## WHAT YOU HAVE TO DO
Check every line of the data for the word "things", and copy those that have it.

## Extracted data entries

+---+

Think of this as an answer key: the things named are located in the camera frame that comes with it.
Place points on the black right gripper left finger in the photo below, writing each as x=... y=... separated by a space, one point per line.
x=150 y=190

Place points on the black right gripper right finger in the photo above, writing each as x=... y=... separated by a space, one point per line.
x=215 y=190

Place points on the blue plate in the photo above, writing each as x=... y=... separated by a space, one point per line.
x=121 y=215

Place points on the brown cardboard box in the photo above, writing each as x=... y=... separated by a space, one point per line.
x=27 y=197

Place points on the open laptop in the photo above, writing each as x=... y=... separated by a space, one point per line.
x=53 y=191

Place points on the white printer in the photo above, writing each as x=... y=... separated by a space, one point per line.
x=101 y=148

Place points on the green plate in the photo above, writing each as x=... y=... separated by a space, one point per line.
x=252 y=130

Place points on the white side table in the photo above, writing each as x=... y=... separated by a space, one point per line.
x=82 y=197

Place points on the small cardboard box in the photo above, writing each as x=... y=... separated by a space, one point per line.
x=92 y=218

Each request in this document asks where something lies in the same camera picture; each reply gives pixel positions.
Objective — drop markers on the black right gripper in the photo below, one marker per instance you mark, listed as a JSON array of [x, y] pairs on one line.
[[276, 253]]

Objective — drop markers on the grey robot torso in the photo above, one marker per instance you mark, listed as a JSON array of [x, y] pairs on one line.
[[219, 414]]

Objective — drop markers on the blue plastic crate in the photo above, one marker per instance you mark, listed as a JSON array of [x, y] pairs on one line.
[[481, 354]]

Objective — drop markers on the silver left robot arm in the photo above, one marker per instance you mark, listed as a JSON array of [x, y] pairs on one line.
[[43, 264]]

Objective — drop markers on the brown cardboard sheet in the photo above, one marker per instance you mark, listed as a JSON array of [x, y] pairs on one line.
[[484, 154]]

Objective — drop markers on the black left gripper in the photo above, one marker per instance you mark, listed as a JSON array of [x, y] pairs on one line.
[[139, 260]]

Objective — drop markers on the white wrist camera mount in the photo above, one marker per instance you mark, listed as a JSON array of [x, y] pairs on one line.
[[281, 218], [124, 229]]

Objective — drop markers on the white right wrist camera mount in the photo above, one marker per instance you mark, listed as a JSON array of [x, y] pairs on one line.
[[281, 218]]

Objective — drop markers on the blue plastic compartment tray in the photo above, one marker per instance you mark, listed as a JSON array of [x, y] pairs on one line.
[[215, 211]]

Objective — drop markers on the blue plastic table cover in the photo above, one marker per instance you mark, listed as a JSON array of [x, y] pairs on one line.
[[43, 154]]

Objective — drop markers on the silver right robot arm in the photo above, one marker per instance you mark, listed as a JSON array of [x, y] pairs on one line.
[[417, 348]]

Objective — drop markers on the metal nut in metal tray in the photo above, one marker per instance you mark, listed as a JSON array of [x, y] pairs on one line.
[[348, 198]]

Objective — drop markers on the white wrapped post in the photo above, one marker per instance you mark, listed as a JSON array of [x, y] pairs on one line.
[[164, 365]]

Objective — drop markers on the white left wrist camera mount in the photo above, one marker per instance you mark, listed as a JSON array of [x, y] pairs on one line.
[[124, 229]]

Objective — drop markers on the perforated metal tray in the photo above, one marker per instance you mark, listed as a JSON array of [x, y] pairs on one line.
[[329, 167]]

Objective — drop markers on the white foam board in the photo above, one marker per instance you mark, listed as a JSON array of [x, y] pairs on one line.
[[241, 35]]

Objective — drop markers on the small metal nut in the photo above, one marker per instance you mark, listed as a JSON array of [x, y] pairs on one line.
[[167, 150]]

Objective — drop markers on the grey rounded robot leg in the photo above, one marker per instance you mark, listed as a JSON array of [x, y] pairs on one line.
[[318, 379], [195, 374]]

+---+

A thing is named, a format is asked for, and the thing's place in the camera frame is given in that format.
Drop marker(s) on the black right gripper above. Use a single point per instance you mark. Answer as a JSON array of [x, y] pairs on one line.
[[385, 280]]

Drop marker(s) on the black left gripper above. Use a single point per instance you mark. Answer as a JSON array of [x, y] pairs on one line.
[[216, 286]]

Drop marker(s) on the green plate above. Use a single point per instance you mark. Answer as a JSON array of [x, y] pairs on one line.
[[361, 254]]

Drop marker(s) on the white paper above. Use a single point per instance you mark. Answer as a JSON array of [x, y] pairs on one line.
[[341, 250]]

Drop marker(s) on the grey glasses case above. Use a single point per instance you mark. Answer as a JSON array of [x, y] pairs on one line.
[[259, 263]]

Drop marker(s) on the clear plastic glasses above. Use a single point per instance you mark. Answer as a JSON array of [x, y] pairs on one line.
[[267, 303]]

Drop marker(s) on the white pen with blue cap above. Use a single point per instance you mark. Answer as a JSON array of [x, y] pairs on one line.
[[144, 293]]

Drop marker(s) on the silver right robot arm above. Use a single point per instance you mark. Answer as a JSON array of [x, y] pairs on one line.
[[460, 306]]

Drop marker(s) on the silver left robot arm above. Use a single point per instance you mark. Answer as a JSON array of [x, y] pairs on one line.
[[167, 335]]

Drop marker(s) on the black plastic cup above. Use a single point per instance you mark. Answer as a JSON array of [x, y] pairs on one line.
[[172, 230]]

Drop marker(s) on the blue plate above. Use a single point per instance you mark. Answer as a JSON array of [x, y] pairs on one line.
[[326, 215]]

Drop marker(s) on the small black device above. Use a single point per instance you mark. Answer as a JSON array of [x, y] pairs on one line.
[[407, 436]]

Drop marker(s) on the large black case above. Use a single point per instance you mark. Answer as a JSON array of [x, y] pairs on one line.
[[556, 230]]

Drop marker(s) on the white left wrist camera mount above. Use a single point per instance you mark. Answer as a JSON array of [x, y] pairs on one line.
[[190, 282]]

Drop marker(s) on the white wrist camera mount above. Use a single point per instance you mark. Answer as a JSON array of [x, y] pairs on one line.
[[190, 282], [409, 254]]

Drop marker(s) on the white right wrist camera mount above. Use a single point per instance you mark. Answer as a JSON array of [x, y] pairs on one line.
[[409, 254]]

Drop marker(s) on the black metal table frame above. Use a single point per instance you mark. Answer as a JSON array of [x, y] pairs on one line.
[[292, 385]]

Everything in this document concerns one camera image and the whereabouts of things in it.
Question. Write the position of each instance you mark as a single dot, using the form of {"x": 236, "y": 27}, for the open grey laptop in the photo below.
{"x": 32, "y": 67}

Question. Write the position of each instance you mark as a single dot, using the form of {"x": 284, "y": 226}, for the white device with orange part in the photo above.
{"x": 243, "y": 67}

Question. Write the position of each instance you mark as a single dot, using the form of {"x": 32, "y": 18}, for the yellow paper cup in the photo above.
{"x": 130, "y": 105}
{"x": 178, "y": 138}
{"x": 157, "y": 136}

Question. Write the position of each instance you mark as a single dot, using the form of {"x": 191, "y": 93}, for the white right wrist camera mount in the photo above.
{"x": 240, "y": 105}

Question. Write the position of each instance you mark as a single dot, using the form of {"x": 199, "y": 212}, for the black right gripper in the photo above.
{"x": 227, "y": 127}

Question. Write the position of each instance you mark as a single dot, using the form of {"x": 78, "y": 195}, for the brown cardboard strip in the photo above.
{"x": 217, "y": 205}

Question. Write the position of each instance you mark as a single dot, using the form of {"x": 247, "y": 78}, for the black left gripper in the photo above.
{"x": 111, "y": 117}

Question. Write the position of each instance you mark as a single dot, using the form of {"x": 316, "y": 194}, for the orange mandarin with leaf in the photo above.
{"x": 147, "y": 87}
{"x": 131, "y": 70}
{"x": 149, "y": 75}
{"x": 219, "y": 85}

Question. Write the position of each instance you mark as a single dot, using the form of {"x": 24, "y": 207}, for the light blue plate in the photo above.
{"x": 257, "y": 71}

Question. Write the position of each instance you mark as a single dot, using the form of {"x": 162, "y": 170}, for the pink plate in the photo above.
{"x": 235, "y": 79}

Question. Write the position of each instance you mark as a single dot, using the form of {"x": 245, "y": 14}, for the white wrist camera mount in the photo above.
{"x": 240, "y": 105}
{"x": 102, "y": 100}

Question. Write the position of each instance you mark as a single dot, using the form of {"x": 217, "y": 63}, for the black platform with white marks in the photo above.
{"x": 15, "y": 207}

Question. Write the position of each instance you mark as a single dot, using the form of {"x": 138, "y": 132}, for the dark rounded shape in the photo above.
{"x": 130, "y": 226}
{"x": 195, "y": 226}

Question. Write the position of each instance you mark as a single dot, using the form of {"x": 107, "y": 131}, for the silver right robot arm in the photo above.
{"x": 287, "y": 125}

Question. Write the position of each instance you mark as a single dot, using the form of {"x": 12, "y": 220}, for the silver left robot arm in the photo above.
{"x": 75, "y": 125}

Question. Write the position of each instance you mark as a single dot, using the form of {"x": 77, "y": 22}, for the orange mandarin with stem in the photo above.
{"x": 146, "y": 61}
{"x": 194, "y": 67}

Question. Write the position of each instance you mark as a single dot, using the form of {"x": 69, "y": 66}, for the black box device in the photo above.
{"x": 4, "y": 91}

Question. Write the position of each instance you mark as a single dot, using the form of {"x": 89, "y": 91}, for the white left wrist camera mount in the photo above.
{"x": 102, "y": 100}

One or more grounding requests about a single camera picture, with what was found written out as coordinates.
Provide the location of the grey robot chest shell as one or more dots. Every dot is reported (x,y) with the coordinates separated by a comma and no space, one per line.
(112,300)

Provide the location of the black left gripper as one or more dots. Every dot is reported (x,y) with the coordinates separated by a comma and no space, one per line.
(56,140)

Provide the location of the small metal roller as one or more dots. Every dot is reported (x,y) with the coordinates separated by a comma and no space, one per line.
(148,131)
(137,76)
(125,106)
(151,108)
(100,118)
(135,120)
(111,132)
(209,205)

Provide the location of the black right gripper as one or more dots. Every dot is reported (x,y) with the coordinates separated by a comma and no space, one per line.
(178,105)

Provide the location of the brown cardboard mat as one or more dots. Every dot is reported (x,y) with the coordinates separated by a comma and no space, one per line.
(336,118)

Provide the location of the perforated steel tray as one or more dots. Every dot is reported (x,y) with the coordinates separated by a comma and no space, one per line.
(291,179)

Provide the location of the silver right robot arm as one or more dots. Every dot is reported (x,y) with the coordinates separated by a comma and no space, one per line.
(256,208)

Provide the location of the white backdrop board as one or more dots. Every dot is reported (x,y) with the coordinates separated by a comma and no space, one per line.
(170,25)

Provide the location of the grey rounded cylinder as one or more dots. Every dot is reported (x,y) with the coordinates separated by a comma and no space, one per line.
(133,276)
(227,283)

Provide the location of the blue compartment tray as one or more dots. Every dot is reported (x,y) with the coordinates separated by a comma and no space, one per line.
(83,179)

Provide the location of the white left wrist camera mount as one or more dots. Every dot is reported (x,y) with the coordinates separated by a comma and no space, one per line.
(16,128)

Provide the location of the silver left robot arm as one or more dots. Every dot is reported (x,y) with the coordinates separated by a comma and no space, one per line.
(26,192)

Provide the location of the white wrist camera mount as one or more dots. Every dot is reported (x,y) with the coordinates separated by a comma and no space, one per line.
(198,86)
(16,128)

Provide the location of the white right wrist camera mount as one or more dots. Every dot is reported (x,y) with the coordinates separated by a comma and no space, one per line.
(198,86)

+---+

## ANSWER TO THIS TASK
Think of this as an answer key: the things named are located in the camera frame that comes with it.
Everything in this document concerns one camera image and the whereabouts of things in it.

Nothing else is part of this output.